Weak Anti-Localization in the Accumulation Layer of InSb/GaAs (100) Hetero Interface

Abstract

Weak anti-localization (WAL) which reflects a strong spin-orbit (SO) interaction had been extensively studied in metal films where the effect comes from heavy host atoms or heavy impurities. WAL in semiconductor two-dimensional (2D) systems such as GaAs and InAs inversion layers and InAlAs/InGaAs/InAlAs quantum wells has also been observed, having been attributed to the spin dephasing due to the zero-field spin splitting. Moreover, the Zeeman splitting due to an applied magnetic field possively affects the WAL. High-mobility InSb thin layers are often grown on semi-insulating GaAs by means of molecular beam epitaxy (MBE).

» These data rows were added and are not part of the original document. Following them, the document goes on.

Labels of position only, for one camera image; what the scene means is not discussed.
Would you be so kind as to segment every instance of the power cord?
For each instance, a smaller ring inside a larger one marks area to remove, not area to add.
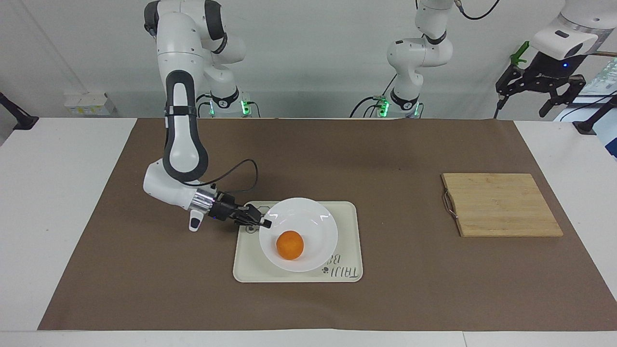
[[[358,102],[358,104],[354,107],[354,110],[351,111],[351,114],[349,115],[349,118],[353,118],[355,111],[358,109],[358,107],[360,107],[360,105],[362,105],[363,103],[369,101],[369,100],[373,100],[375,97],[374,96],[369,96],[367,98],[362,99],[360,102]]]
[[[418,104],[418,107],[416,108],[416,112],[418,111],[418,109],[420,108],[420,106],[422,106],[422,111],[418,112],[418,114],[420,115],[420,116],[418,117],[418,119],[422,119],[422,114],[424,113],[424,103],[423,103],[423,102],[421,102],[421,103],[419,103],[419,104]]]
[[[493,12],[493,10],[495,9],[495,7],[497,7],[497,4],[500,2],[501,0],[496,0],[495,3],[493,4],[493,6],[491,6],[491,8],[488,10],[488,12],[486,12],[485,14],[481,15],[480,17],[470,17],[469,15],[467,15],[467,13],[465,13],[465,10],[463,9],[463,3],[461,2],[461,0],[454,0],[454,4],[458,7],[458,10],[463,14],[463,16],[469,20],[481,20],[482,18],[488,16],[491,12]]]
[[[365,110],[364,110],[364,114],[362,115],[362,118],[366,118],[366,113],[368,112],[368,110],[373,109],[373,111],[375,111],[375,109],[377,108],[377,106],[375,105],[371,105],[368,106]]]
[[[392,77],[392,80],[390,80],[390,83],[387,84],[386,89],[384,89],[384,92],[381,93],[381,96],[386,95],[387,90],[390,88],[390,86],[392,85],[392,83],[394,83],[394,80],[396,79],[396,76],[398,74],[395,74],[394,77]],[[377,100],[377,102],[375,102],[375,108],[373,108],[373,110],[371,111],[371,115],[368,118],[373,118],[373,112],[375,112],[375,110],[377,109],[377,106],[379,105],[379,100]]]
[[[246,104],[247,104],[247,105],[255,105],[255,107],[257,107],[257,116],[258,116],[259,118],[261,118],[261,117],[262,117],[262,113],[261,113],[261,112],[259,112],[259,105],[258,105],[255,101],[248,101]]]
[[[200,96],[198,96],[198,97],[197,97],[197,99],[195,100],[195,102],[199,102],[199,100],[200,100],[201,98],[210,98],[210,99],[212,99],[212,95],[210,95],[210,94],[201,94]]]
[[[591,106],[591,105],[595,105],[595,104],[597,104],[598,102],[600,102],[600,101],[602,101],[602,100],[604,100],[604,99],[606,99],[606,98],[610,98],[610,97],[614,96],[614,95],[615,95],[615,93],[617,93],[617,90],[616,90],[616,91],[614,91],[614,92],[612,92],[612,93],[610,93],[609,95],[604,96],[602,99],[598,99],[598,100],[596,100],[596,101],[594,101],[594,102],[592,102],[592,103],[589,103],[589,104],[583,105],[583,106],[581,106],[581,107],[577,107],[577,108],[575,108],[575,109],[571,110],[570,112],[566,113],[565,115],[563,115],[561,118],[559,118],[559,121],[561,122],[561,121],[562,121],[562,120],[563,120],[563,119],[564,119],[567,115],[569,115],[570,113],[572,113],[572,112],[574,112],[574,111],[578,111],[578,110],[580,110],[580,109],[584,109],[585,107],[589,107],[589,106]]]
[[[201,118],[201,115],[199,114],[199,110],[201,109],[201,107],[203,105],[208,105],[210,104],[209,102],[202,102],[201,104],[199,104],[199,106],[197,106],[197,118]]]
[[[180,180],[178,180],[178,182],[184,184],[185,186],[207,186],[207,185],[211,185],[211,184],[216,183],[216,182],[222,180],[223,178],[227,177],[230,173],[234,172],[234,170],[236,170],[240,165],[244,164],[245,162],[251,162],[253,164],[253,166],[255,167],[255,181],[253,182],[253,185],[250,188],[248,188],[248,189],[224,191],[223,193],[240,193],[240,192],[243,192],[243,191],[250,191],[253,188],[255,188],[255,186],[257,186],[257,181],[259,180],[259,168],[257,167],[256,161],[254,161],[251,158],[245,159],[245,160],[237,163],[236,166],[232,167],[229,171],[225,172],[220,177],[213,179],[212,181],[208,181],[208,182],[200,183],[200,184],[196,184],[196,185],[191,184],[191,183],[182,182]]]

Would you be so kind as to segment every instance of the beige tray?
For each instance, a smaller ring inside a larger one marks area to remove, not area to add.
[[[277,201],[251,201],[261,213],[266,213]],[[320,201],[327,208],[339,230],[334,254],[323,266],[308,272],[289,272],[272,264],[259,245],[259,231],[240,227],[234,278],[243,283],[258,282],[357,282],[362,277],[362,254],[355,206],[347,201]]]

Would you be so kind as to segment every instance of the white table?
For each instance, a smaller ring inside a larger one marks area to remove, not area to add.
[[[0,146],[0,346],[617,344],[617,332],[36,332],[134,124],[43,118]],[[617,296],[617,162],[569,123],[516,126]]]

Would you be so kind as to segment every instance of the cutting board handle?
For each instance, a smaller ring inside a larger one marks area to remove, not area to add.
[[[454,218],[455,220],[458,219],[458,216],[456,214],[456,212],[454,212],[454,204],[452,204],[452,200],[450,198],[450,195],[448,194],[448,188],[444,188],[444,206],[445,209],[448,211],[448,213],[452,216],[452,218]]]

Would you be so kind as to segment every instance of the white bowl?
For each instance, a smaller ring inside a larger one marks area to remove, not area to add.
[[[272,226],[259,228],[259,243],[268,260],[281,269],[315,270],[334,253],[339,231],[330,211],[320,203],[305,198],[283,200],[272,206],[264,218],[272,221]],[[276,240],[288,230],[294,230],[304,240],[304,250],[294,260],[281,257],[276,250]]]

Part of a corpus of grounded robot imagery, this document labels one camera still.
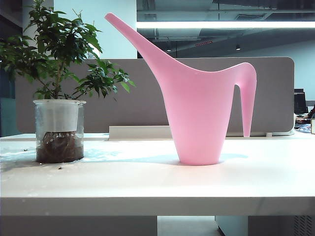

However, the growth on GaAs, in particular, (100) substrates is accompanied by high-density misfit dislocations (dangling bonds) at the InSb/GaAs hetero-interface because of the large mismatch (∼14 %) of lattice constants between InSb (6.48 A) and GaAs (5.65 A), producing the extraordinarily large carrier accumulation at the interface.7−9) In this paper, we reveal the peculiar features in lowtemperature magnetoresistance (MR) in an undoped InSb thin film grown on GaAs(100) substrate by MBE. In such films, almost whole carriers fall into the accumulation layer at the InSb/GaAs interface at low temperatures, resulting in the advent of positive MR which arises from the 2D WAL which reflects the interplay between the spin-Zeeman effect and strong spin-orbit (SO) interaction caused by the underlying band structure.